Executive's base salary for the First Year (as defined below) will be at the
current rate of $215,000 until January 1, 2006, at which time it shall increase
to not less than $220,000 per annum paid in accordance with the Company’s
payroll practices and policies. Executive's base salary for the Second Year
(as
defined below) will be at a rate of not less that $230,000 per annum paid in
accordance with the Company’s payroll practices and policies. For the purposes
of this Agreement, the “First Year” shall mean the period through December 31,
2006 and the “Second Year” shall mean the period January 1, 2007 through
December 31, 2007.
(b) Bonus.
Executive will be eligible for a bonus consistent with other executive officers
pursuant to the Company’s executive bonus program.
(c) The
Company shall pay to Executive a monthly car allowance of $1,500.
(d) In
connection with this Agreement, the Company will grant to the Executive 60,000
options to purchase the common stock of the Company vesting
immediately.
4. Other
Benefits and Expenses.
(a) Executive
shall be permitted during the Term to participate (without any waiting periods)
in any and all benefit plans, hospitalization, medical, health, disability,
officer/director or employee liability insurance plans, pension and 401K plans
or other benefit plans (including any to-be-established bonus plans) on the
same
terms and conditions as extended to other executive officers of the
Company.
(b) The
Company shall promptly reimburse Executive for all reasonable and necessary
travel and entertainment expenses and other disbursements or costs Executive
may
incur in connection with promoting the business of the Company.
(c) Executive
shall be entitled to four weeks of paid vacation per year. If, in any year,
Executive does not take some or all of her vacation, such unused days will
be
banked and carried over into the next year, as may be applicable.
5. Establishment
and Operation of Legal Department.
(a) Executive
shall be entitled to a full-time dedicated secretary or assistant.
(b) Executive
shall be permitted to attend such professional conferences, receive such
professional publications, acquire such professional books and materials to
build a library, and receive such other facilities and support as are reasonable
and necessary to establish a legal department and perform her duties
hereunder.
(c) Executive
shall be provided with all reasonable and necessary facilities and equipment
to
carry out her duties, including but not limited to a laptop computer, cellular
phone and home fax machine.
6. Termination.
(a) Executive's
employment may be terminated by the Company prior to the expiration of the
Term
of this Agreement only for “Cause” by giving Executive prior written notice of
the basis for the proposed termination and a reasonable chance to cure.
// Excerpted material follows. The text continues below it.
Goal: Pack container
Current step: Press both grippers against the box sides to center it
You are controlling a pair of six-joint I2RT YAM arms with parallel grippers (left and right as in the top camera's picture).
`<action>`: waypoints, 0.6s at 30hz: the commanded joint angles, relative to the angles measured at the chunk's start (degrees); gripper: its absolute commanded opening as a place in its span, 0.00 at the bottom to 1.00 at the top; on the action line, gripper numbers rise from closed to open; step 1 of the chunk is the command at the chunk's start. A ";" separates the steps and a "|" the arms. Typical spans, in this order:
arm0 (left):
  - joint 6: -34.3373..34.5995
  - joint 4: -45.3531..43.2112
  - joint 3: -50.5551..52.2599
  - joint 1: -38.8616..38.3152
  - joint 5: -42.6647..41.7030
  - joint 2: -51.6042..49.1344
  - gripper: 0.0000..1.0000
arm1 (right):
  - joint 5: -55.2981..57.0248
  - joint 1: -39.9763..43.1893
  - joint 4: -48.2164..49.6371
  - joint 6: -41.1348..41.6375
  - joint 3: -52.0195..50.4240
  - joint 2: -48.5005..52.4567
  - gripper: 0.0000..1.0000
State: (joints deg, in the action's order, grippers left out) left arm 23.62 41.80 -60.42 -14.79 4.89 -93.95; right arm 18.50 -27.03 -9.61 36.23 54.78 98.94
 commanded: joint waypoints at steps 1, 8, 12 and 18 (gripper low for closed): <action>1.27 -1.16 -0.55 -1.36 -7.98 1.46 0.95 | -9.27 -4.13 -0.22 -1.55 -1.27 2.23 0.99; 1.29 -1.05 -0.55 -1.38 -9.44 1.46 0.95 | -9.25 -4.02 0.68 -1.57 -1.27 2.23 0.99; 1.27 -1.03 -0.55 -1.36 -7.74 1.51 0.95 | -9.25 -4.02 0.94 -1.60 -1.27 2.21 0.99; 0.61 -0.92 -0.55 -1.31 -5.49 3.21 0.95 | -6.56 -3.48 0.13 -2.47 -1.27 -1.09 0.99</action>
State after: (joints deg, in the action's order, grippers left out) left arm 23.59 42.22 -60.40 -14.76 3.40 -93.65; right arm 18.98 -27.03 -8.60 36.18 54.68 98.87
As
used
in this agreement, the term “Cause” shall mean: (a) Executive's willful and
continuing malfeasance and failure to perform having a material adverse effect
on the Company; (b) Executive's willful engagement in fraud or dishonesty
against the Company having a material adverse effect on the Company; or (c)
Executive's conviction of a felony involving moral turpitude.
(b) Executive
may terminate this Agreement at any time for “Good Reason” by giving the Company
prior written notice of the basis for the proposed termination and a reasonable
chance to cure. “Good Reason” shall mean any of the following: (i) a breach by
the Company of any of its payment obligations to Executive hereunder; (ii)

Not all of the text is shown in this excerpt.